那就好,服俊直接拉開車門,坐了上去,還衝著王老實招手,“上車吧,咱走。”

輪到王老實淩亂,此情此景太美,可特麽的你服俊那個模樣,3600刀下去修飾,出來後未必能讓人不吐。

盯著服俊看了幾秒鍾,王老實也上了車,直接對司機小鄭說,“回家。”

服俊沒說話,車的後排空間很大,他翹起二郎腿來,給自己弄了個舒服的姿勢坐著。

以王老實尿性,他肯定會對服俊也有不滿意的地方,李彥那事兒後,心態放平,王老實就沒打算對服俊所作所為說什麽。

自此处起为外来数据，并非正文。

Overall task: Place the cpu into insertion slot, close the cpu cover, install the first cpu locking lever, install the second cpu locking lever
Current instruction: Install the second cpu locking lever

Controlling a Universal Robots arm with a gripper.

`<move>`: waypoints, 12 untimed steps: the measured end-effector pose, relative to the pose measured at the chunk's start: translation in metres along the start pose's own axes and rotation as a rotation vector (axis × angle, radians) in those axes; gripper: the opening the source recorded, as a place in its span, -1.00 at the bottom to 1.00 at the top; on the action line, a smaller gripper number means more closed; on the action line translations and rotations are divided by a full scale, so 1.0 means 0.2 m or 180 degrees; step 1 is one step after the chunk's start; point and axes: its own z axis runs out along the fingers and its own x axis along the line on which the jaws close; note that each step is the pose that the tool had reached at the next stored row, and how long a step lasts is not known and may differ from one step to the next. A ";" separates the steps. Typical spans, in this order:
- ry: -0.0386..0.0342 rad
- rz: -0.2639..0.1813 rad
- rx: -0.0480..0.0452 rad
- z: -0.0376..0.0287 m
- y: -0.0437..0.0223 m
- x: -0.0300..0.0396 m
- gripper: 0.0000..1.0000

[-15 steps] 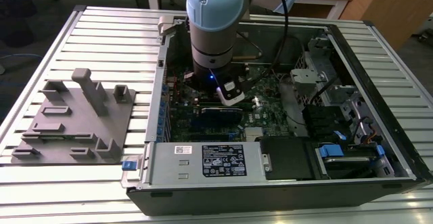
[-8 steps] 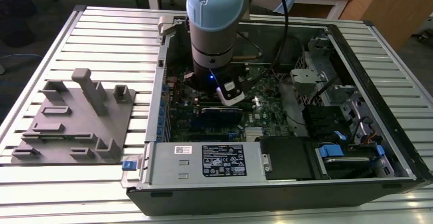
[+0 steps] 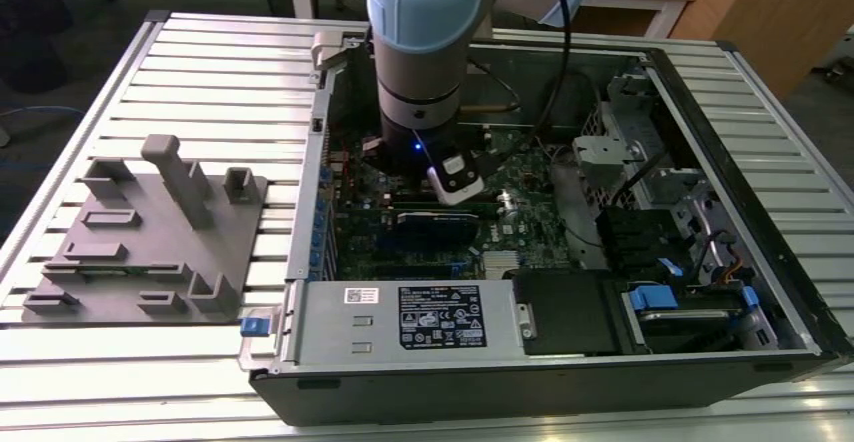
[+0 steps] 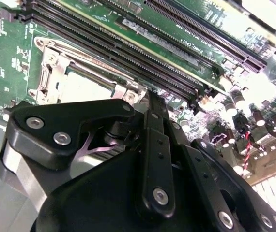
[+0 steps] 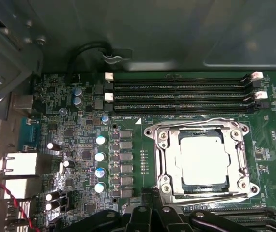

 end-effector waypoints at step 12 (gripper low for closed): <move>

不然,他肯定要對服俊重數據,輕實質,搞資本運作那套說三道四一番。

如今不會,他的想法就是服俊做得,自己肯定沒本事做得更好,甚至遠不如人家,那就別站著說話不腰疼。

到了地兒,王老實下車,衝著服俊說,“我這兒就有茶,沒問題吧。”

服俊咧開嘴樂了,點頭說,“我喜歡喝茶。”

王老實的茶室裏,兩人談論的話題很扯蛋,是王老實挑起來的——既然早晚要死,為什麽還要好好活著?

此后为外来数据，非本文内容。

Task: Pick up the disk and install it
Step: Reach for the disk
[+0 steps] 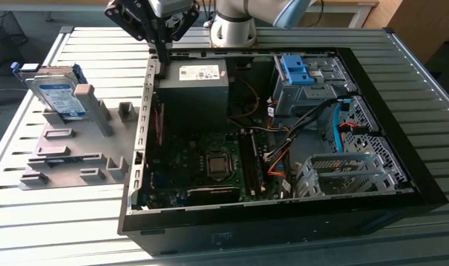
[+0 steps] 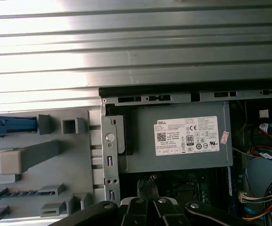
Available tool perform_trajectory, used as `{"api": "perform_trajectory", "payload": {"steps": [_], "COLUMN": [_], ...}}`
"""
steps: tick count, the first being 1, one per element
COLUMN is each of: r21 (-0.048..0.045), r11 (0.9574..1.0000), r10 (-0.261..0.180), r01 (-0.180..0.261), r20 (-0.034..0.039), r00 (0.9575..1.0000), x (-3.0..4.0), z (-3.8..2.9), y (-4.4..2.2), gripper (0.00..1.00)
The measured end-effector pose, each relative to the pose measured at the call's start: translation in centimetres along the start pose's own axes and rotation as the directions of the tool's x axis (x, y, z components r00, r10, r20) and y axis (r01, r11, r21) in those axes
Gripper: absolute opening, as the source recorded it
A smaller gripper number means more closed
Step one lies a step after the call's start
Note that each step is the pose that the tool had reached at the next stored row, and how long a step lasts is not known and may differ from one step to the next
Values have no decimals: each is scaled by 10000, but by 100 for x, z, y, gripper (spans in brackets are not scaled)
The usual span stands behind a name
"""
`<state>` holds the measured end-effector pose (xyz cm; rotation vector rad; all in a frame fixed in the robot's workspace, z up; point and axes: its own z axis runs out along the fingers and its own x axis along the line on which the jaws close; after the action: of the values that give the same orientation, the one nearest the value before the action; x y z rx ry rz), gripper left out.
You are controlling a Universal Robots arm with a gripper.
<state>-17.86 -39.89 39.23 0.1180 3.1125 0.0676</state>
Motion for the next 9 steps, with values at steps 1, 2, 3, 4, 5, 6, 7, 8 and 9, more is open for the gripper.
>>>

一開始服俊是真不適應,看著王老實好半天,心裏琢磨這貨是不是受啥刺激啦?

他也不是閑得蛋疼非要扯著王老實做什麽,真有事兒,或者是有想法。

李彥正在籌備度娘大會,已經放出了風聲,王落實要在大會上作主題演講。

就憑王老實在業界的地位,一下子把度娘大會的格調提高到了世界頂尖級別。

王老實整天沒個正形的瞎晃蕩,別人不是。

多少人都在找門路要來參加這個大會。

原本度娘方麵準備的會場能夠容納三千人,按照最初計劃,是有富裕的。

有了王老實這貨,三千算個毛,加座都不是什麽,再這麽下去,得賣掛票,牆上要釘釘子的。

讓美帝鬼子帶的,華夏企業都在整什麽大會,服俊也準備開一個。

他的想法是,你王落實連度娘都參加了,那咱自己的買賣你能不來?來了能光樂嗬,不說點啥對得住自己?

必須來,也必須講吧。

那好,問題來了,是不是重要的話留給自己說呢?

從股份上說,你王老板在度娘那裏算不上什麽,可在咱這兒,您老妥妥大股東,別說幫理不幫親,服俊不信那玩意兒。

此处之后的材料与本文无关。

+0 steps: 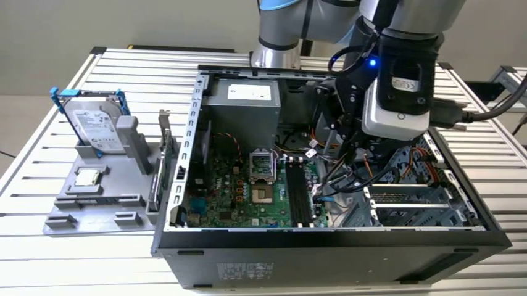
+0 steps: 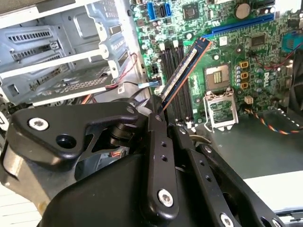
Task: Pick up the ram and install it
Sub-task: 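Insert the ram into the slot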
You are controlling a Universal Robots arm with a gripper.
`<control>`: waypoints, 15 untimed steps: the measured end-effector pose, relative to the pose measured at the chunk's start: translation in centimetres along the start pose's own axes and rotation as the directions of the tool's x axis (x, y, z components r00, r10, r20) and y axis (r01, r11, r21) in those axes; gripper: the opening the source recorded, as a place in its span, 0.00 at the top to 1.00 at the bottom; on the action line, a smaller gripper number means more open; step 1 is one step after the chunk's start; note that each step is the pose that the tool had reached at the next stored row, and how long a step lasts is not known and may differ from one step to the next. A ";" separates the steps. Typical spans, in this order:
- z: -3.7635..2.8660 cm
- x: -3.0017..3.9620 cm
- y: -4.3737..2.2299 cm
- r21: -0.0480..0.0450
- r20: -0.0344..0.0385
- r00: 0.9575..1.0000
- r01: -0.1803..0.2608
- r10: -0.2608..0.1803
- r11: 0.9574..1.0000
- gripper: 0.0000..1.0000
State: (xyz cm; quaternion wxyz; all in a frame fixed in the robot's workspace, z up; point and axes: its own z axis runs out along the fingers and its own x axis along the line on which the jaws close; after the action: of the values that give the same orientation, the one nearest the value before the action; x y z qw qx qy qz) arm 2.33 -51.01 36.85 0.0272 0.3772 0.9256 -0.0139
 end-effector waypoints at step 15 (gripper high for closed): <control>0.00 0.05 0.06 -0.003 0.006 0.991 0.137 -0.136 0.991 1.00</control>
State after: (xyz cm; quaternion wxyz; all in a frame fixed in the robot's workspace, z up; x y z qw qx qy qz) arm 2.33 -50.93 36.85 0.0295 0.3129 0.9492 -0.0154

如此一來,既禍害了度娘,又實惠了自己,服俊就是憋著壞來的。

倒也談不上人性的高度,競爭是無處不在的,別看兩個人眼下是兩個方向,無論是服俊還是李彥,再加上其他人心裏都明白,最後必須都撞一塊兒,拚殺早就開始了。

大佬中,就王老實這貨遭恨,他是哪家都摻和一腿,說不清他到底算哪兒頭的。

服俊是有說辭的,有理有據,卻被王老實那個‘為什麽還要好好活著?’如此深邃的問題給黑啦!

一塌糊塗,他自己也被繞了進去,深陷其中。